YOUR OBJECTIVE: Starting at the line that contains "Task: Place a", set down each line exactly until the records end, keeping both ends and adding nothing.

Stored items:
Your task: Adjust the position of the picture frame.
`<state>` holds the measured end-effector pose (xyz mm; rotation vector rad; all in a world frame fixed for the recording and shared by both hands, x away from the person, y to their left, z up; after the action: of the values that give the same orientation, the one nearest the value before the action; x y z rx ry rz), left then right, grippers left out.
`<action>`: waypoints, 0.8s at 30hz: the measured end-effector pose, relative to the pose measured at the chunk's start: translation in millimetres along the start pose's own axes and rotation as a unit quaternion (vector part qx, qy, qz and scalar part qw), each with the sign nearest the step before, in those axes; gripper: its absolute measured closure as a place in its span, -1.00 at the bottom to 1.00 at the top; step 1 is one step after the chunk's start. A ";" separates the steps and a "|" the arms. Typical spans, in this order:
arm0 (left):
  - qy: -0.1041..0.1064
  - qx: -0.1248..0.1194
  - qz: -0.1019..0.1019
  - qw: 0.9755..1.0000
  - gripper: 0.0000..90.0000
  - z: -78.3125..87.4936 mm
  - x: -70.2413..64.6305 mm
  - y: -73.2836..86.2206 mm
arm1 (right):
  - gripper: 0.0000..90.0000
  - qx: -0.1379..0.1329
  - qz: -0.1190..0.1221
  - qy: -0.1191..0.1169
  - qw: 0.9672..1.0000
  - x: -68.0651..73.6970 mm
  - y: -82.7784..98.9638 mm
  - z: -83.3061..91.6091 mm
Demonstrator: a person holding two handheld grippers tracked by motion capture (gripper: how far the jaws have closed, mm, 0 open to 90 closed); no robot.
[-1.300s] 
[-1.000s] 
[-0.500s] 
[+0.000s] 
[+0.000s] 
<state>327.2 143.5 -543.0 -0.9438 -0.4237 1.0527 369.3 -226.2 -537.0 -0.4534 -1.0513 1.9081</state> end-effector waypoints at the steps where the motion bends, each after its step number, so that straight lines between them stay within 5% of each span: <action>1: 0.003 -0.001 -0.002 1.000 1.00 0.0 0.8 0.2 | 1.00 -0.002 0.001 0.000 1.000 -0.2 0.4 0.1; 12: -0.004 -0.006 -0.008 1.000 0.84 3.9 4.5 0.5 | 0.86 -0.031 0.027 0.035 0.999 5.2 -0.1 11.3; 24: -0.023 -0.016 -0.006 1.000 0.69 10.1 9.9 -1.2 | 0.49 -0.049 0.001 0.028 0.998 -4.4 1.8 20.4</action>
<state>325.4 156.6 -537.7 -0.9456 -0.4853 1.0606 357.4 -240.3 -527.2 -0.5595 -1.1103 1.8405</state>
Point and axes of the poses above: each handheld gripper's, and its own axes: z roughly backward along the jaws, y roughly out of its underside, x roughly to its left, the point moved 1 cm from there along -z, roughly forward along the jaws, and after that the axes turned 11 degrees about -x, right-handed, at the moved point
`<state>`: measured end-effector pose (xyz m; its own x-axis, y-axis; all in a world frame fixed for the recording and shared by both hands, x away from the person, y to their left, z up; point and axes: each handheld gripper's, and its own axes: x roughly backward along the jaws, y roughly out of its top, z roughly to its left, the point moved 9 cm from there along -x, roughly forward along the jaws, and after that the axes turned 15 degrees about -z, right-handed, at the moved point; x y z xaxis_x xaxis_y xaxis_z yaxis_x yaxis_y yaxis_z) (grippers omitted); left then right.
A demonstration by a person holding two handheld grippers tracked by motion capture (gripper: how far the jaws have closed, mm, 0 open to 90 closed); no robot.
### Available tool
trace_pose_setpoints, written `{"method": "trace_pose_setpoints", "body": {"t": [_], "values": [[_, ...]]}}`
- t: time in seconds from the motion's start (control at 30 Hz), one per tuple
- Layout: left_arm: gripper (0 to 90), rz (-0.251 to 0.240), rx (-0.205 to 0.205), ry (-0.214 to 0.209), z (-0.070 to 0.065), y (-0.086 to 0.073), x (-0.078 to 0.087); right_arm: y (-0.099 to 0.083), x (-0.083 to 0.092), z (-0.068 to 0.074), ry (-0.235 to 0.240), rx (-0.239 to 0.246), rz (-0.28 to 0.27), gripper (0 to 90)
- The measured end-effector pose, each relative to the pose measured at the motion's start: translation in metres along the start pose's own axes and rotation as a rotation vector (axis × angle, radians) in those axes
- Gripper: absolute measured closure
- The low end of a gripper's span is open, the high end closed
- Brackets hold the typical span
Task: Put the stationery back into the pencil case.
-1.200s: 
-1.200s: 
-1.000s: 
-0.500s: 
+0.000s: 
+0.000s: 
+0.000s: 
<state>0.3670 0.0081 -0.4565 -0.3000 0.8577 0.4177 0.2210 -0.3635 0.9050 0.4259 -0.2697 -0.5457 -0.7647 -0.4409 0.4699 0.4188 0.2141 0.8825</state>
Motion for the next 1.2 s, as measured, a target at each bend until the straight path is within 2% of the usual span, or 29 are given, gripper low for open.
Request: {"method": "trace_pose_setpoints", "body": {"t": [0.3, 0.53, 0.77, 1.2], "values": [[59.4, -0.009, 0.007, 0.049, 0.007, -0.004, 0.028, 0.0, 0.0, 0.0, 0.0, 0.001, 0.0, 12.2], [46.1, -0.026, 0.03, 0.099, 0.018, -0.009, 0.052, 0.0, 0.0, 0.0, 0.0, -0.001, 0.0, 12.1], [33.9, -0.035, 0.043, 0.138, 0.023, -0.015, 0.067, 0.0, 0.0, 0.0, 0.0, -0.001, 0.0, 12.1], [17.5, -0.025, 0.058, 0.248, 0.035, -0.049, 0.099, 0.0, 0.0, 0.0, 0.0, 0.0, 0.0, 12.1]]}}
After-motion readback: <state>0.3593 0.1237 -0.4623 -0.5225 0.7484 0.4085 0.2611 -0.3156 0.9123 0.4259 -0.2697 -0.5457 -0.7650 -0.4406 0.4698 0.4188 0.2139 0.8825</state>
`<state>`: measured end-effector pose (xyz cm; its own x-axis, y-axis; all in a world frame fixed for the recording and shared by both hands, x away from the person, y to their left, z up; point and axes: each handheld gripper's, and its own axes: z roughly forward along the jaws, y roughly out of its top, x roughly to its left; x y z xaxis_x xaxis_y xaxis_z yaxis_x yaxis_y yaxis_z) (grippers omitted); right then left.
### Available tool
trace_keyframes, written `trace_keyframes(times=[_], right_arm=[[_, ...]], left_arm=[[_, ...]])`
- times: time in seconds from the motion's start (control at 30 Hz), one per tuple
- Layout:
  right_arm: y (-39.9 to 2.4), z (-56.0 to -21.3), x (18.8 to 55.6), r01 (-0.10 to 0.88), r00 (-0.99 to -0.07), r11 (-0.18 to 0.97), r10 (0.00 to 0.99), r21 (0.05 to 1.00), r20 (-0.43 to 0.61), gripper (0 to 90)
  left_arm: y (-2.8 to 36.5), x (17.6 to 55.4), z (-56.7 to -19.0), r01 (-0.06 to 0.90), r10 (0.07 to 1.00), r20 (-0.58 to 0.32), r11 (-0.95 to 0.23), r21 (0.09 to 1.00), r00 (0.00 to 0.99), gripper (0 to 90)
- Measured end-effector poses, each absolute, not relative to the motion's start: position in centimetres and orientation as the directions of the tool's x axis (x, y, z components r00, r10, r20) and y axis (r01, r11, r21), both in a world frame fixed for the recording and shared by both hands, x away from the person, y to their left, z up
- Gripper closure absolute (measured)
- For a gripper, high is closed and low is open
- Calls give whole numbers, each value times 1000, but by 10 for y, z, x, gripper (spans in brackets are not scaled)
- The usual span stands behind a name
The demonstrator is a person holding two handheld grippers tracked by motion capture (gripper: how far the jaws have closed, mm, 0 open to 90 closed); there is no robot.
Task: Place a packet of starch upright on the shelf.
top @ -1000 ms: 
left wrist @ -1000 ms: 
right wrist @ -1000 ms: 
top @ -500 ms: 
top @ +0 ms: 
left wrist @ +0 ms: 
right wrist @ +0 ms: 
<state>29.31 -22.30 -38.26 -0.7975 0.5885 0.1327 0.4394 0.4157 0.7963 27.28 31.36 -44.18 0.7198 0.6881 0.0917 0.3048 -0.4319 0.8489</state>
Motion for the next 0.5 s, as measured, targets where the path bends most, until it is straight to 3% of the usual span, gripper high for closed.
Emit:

EXPECTED ANSWER:
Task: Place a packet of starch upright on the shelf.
top @ -1000 ms: 
left wrist @ -1000 ms: 
right wrist @ -1000 ms: 
top @ -500 ms: 
top @ +0 ms: 
left wrist @ +0 ms: 
right wrist @ +0 ms: 
<state>29.31 -22.30 -38.26 -0.7975 0.5885 0.1327 0.4394 0.4157 0.7963 27.28 31.36 -44.18 0.7198 0.6881 0.0917 0.3048 -0.4319 0.8489</state>
Motion for the next 0.5 s, as measured, targets where the path bends most, until it is straight to 3% of the usual span, gripper high for closed.
Emit:

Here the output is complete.